Art content pour rien / Pixação

Expo - Fondation Cartier
Né dans la rue, star des musées
La fondation expose des œuvres d’artistes internationaux et explore le mouvement et ses origines : graffiti superstar.
Drôle d’ironie du calendrier, alors que soixante personnes viennent d’être jugées pour avoir tagué des rames de métro, des trains, des murs, le graffiti n’a jamais été aussi célébré… dans les musées. Après T.A.G. au Grand Palais en avril dernier, et plusieurs expos temporaires dans diverses galeries, c’est la Fondation Cartier qui invite les graffeurs. Avec, en préambule, l’avertissement suivant : «La Fondation rappelle que la destruction, la dégradation ou la détérioration de biens appartenant à autrui par inscriptions, graffitis, tags ou gravures sans autorisation préalable est punie de lourdes peines selon le code pénal.»

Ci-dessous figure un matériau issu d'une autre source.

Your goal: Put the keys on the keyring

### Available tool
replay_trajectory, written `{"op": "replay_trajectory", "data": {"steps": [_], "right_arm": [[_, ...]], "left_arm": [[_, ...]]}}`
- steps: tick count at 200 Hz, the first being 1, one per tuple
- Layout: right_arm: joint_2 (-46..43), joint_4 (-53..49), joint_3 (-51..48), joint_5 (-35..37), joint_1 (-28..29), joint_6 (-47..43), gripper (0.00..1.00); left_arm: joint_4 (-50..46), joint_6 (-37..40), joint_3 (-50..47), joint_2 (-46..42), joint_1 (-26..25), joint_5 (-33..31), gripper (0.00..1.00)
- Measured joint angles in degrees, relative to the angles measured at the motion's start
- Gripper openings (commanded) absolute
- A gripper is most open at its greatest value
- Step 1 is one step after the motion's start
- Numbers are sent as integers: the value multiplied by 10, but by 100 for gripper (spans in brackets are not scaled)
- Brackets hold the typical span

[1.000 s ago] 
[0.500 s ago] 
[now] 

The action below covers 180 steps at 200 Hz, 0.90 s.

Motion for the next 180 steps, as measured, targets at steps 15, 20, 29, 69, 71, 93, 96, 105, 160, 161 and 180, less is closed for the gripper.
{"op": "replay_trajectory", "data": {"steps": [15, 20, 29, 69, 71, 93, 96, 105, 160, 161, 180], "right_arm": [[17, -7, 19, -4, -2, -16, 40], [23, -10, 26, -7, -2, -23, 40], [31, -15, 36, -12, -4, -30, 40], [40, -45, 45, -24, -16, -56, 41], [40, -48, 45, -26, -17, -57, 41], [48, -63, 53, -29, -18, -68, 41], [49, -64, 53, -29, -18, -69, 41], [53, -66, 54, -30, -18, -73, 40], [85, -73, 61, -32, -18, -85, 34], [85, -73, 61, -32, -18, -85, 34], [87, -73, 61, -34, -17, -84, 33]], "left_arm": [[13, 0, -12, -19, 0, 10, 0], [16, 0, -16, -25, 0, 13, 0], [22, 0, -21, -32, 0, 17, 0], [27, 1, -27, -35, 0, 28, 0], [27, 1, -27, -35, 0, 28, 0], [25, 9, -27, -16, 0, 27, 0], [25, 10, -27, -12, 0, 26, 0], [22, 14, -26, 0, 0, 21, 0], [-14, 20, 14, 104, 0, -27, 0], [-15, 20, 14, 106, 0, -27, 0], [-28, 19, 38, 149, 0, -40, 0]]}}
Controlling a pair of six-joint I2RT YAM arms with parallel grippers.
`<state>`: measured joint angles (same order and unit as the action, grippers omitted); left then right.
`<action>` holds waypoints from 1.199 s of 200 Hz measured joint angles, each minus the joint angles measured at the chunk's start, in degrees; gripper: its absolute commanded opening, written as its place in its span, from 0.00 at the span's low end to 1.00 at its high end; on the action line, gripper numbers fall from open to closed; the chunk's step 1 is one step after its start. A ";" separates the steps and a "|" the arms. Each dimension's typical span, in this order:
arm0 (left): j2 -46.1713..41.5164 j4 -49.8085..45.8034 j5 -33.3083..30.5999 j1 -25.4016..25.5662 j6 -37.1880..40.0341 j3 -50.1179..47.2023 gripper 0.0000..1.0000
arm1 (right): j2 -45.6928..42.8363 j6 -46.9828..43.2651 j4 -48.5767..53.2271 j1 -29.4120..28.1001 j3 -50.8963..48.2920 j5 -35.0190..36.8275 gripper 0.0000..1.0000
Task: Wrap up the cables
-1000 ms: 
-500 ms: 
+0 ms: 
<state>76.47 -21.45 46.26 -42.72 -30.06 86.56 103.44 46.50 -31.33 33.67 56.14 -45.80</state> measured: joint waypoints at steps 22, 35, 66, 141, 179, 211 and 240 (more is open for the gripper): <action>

Dans l’espace urbain, le graff est donc interdit, libre, élaboré dans l’urgence, éphémère. Ici, il est autorisé. Au rez-de-chaussée, dix artistes internationaux invités. Dans Death for glory, Patrice Poch convoque Elvis et Hendrix, James Dean et Kurt Cobain : disparus mythiques, fixés au pochoir. Vitché puise dans les cultures traditionnelles, mêle objets en bois trouvés dans la rue, fer, boue, toile pour un hommage à l’univers du cirque. Ailleurs, des pans de murs, aux œuvres plus lisses.
Le véritable intérêt de l’exposition, c’est la plongée profonde dans l’univers des graffeurs. Une évocation des origines historiques, politiques et sociales du mouvement à New York au début des années 1970, entre films, photos, notes de police — voir le «profil type du délinquant», captivant ! Et surtout une programmation documentaire passionnante, qui nous emmène des États-Unis à la France, en passant par la Suède où les writers étaient considérés comme des aliénés. Ne pas manquer Pixo, film sur les pixadores en action. Leurs tags au goudron sont apparus dans les années 1960, dans les rues de Sao Paulo. Comme beaucoup d’autres, ils motivent leur action par le triple besoin de reconnaissance sociale, d’adrénaline, de protestation. La phrase de l’un d’entre eux claque comme un manifeste : «La voix du peuple est sur les murs».
Né dans la rue - Graffiti, jusqu’au 29 novembre, Fondation Cartier, Paris 14e. Fermé lundi. 01 42 18 56 50.
Leur presse (Nedjma Van Egmond, Le Point), 24 septembre 2009.